Much of the commentary surrounding the Federal Reserve’s decision Wednesday to raise the Fed Funds rate by 25 basis points has been about how this is likely to increase mortgage rates, have a negative effect on home affordability, and potentially derail the still-wobbly recovery of the US housing market.
Respectfully, [we] disagree, and think the Fed’s actions might actually be good for the housing market for several reasons.
First, there will be an effect on consumer psychology: having now seen the Fed raise rates in 2017, and with two more rate increases considered very likely, potential homebuyers will get off the fence and into the market, in order to buy a house before rates go any higher.
Best case, this will increase the number of homes purchased in 2017; but in any case, it will almost certainly pull home sales that might have occurred later in the year into the spring and summer, which will have a stimulative effect on the economy.
Second, lenders will very likely loosen some of the ridiculously tight lending standards that have prevented millions of credit-worthy borrowers from getting mortgages.
This will happen partly just due to higher mortgage interest rates, which will provide a bit of a cushion for lenders to take on a little more risk. And higher rates will also drastically reduce the number of refinance loans being issued, which lenders will try to offset by doing more purchase loans.

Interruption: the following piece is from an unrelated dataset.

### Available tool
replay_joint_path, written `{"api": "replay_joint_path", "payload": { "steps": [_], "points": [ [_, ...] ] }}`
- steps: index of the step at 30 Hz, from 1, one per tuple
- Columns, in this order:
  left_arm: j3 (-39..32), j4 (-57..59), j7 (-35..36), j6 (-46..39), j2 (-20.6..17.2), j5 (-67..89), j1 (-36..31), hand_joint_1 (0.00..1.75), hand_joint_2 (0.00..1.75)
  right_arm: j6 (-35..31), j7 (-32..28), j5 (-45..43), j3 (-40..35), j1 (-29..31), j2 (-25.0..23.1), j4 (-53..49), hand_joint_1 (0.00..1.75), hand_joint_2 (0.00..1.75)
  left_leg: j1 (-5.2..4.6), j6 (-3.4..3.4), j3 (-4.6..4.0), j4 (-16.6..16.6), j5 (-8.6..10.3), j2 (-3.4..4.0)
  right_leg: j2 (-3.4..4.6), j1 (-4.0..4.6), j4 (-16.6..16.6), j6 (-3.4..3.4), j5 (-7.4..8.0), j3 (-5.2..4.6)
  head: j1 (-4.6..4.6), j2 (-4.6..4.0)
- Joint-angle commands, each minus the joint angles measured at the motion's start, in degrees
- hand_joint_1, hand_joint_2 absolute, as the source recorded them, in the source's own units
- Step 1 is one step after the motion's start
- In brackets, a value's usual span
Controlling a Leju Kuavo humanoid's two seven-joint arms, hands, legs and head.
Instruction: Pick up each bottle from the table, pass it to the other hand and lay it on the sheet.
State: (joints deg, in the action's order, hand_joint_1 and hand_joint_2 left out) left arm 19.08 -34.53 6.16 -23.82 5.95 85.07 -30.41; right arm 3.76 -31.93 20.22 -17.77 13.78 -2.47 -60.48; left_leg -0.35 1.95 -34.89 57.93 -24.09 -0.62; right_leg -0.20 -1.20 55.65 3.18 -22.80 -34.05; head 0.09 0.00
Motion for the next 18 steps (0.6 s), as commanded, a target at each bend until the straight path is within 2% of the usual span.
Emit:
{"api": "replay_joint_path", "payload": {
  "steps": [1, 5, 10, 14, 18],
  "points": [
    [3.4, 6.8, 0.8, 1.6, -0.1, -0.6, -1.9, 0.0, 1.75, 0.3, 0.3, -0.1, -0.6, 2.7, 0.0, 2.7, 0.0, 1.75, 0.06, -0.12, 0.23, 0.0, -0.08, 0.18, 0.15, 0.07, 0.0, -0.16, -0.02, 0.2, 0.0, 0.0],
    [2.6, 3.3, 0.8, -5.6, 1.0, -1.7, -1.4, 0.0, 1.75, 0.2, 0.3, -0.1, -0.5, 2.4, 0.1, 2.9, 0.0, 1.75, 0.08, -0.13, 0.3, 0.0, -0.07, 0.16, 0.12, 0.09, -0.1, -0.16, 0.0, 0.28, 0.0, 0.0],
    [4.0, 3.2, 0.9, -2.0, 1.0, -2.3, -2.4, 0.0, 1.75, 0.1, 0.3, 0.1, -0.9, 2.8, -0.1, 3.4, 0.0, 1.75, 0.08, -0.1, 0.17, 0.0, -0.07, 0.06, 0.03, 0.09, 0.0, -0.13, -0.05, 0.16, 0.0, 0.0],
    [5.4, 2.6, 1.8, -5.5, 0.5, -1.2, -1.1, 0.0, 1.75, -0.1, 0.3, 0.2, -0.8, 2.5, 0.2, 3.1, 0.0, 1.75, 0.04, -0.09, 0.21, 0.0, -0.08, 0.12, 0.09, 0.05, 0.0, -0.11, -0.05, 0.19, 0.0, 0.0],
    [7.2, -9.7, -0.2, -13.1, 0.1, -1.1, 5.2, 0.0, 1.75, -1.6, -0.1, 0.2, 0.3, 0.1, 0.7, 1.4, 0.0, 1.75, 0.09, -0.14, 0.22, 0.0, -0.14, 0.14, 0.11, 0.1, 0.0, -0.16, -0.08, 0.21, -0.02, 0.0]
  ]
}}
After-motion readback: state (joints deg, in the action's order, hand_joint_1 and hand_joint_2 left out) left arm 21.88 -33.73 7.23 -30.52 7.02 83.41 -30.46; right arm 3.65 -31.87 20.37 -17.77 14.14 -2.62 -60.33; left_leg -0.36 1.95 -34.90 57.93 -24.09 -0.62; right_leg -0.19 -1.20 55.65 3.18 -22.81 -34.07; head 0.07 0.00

Finally, the 25 basis point hike was actually significantly lower than the 75 to 100 basis point hike that most industry analysts had expected, which means it’s possible that today’s hike won’t cause mortgage rates to rise significantly from current levels, which are already the highest they’ve been in several years.
In this scenario – motivated buyers, relaxed lending standards, and marginal mortgage rate increases, coupled with what appears to be strong wage and job growth – the spring-selling season could be the strongest one we’ve seen in many years.